Aim of the exercise: In the records below, count every line that contains the word "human" and report only the total.

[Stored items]

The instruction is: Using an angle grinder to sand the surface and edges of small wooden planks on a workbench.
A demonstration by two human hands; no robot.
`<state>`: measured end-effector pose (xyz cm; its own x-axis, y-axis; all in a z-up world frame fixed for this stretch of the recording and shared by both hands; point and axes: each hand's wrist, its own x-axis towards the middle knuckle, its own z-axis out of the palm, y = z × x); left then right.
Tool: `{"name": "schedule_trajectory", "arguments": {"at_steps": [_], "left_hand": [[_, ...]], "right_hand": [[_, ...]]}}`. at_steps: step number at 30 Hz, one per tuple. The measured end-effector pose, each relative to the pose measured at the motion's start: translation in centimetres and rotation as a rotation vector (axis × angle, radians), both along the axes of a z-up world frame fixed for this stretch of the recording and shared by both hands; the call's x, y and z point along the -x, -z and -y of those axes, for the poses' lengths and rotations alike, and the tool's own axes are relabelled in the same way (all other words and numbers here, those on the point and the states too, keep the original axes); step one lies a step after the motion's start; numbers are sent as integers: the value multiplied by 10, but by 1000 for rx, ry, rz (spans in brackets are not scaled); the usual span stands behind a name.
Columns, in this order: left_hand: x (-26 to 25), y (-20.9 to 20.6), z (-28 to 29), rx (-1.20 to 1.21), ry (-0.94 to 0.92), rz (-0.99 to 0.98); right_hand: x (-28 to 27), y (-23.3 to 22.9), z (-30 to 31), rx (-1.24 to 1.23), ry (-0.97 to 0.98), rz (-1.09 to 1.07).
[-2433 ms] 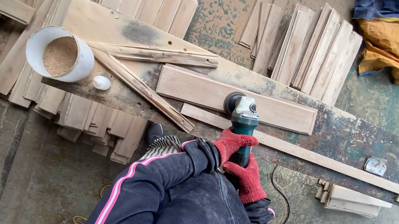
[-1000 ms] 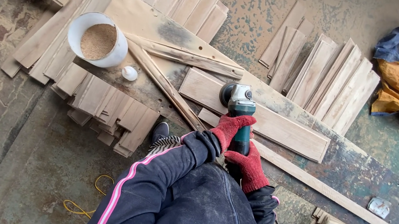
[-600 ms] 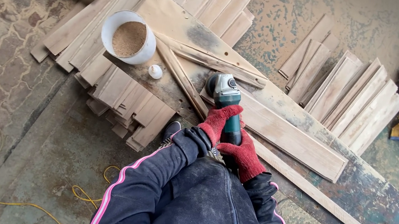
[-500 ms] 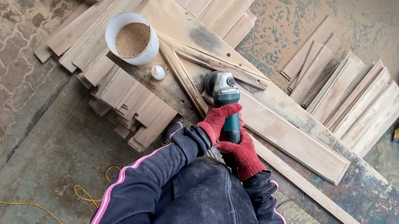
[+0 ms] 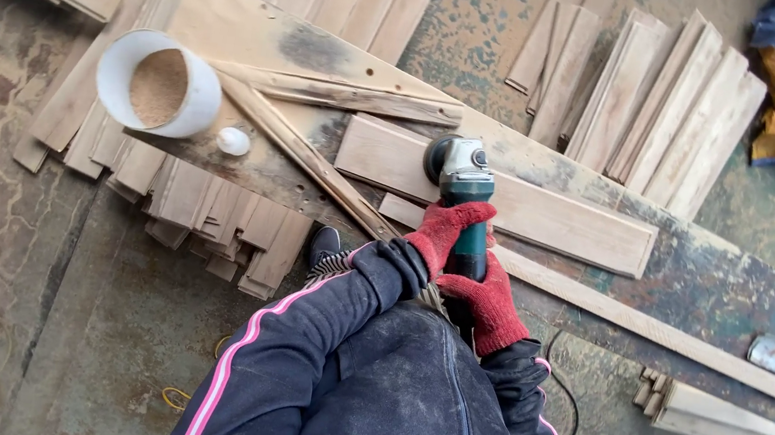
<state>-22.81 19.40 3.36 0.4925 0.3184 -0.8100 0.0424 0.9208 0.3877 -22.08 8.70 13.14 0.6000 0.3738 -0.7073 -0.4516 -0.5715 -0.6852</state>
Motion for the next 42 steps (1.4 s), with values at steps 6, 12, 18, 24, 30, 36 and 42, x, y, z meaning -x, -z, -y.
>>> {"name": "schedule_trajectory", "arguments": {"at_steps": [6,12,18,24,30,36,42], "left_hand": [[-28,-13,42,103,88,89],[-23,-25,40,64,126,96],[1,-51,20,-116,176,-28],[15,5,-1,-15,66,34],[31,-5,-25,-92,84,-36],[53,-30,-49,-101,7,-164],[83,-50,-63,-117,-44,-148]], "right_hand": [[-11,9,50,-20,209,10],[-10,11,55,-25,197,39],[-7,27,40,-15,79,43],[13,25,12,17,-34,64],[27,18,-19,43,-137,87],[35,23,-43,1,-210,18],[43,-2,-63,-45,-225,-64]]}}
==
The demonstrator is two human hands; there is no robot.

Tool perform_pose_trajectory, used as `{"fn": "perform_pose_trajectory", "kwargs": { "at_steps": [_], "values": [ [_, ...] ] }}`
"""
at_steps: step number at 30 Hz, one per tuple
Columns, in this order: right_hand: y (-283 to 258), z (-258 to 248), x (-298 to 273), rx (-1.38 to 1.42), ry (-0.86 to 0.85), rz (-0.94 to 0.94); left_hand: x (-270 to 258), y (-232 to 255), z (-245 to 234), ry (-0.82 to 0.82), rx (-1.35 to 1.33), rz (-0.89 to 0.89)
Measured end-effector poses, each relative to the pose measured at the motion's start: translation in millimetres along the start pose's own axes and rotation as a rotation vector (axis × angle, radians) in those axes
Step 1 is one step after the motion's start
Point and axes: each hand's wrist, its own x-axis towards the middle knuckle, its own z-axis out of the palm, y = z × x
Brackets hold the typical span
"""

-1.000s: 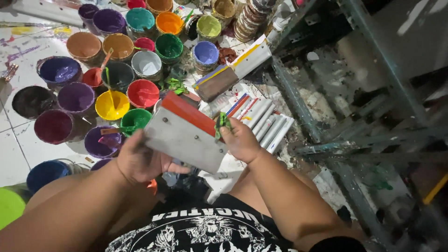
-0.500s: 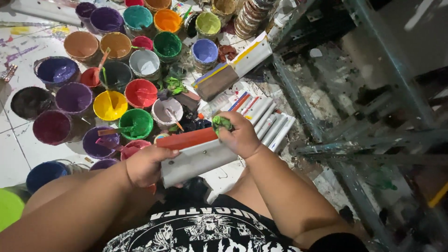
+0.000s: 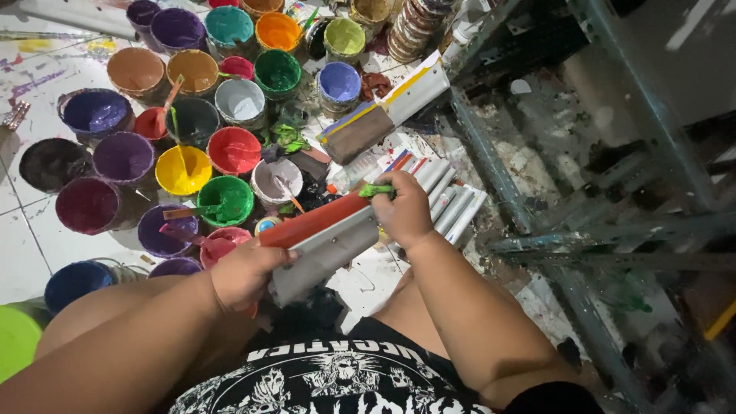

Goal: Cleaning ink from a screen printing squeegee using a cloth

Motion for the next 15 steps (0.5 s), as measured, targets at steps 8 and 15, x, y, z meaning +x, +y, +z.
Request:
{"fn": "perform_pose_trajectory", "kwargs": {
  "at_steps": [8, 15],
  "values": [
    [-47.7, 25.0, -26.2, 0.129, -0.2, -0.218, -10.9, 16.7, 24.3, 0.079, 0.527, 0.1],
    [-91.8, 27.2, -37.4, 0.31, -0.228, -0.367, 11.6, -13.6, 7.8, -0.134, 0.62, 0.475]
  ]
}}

Exercise solution: 2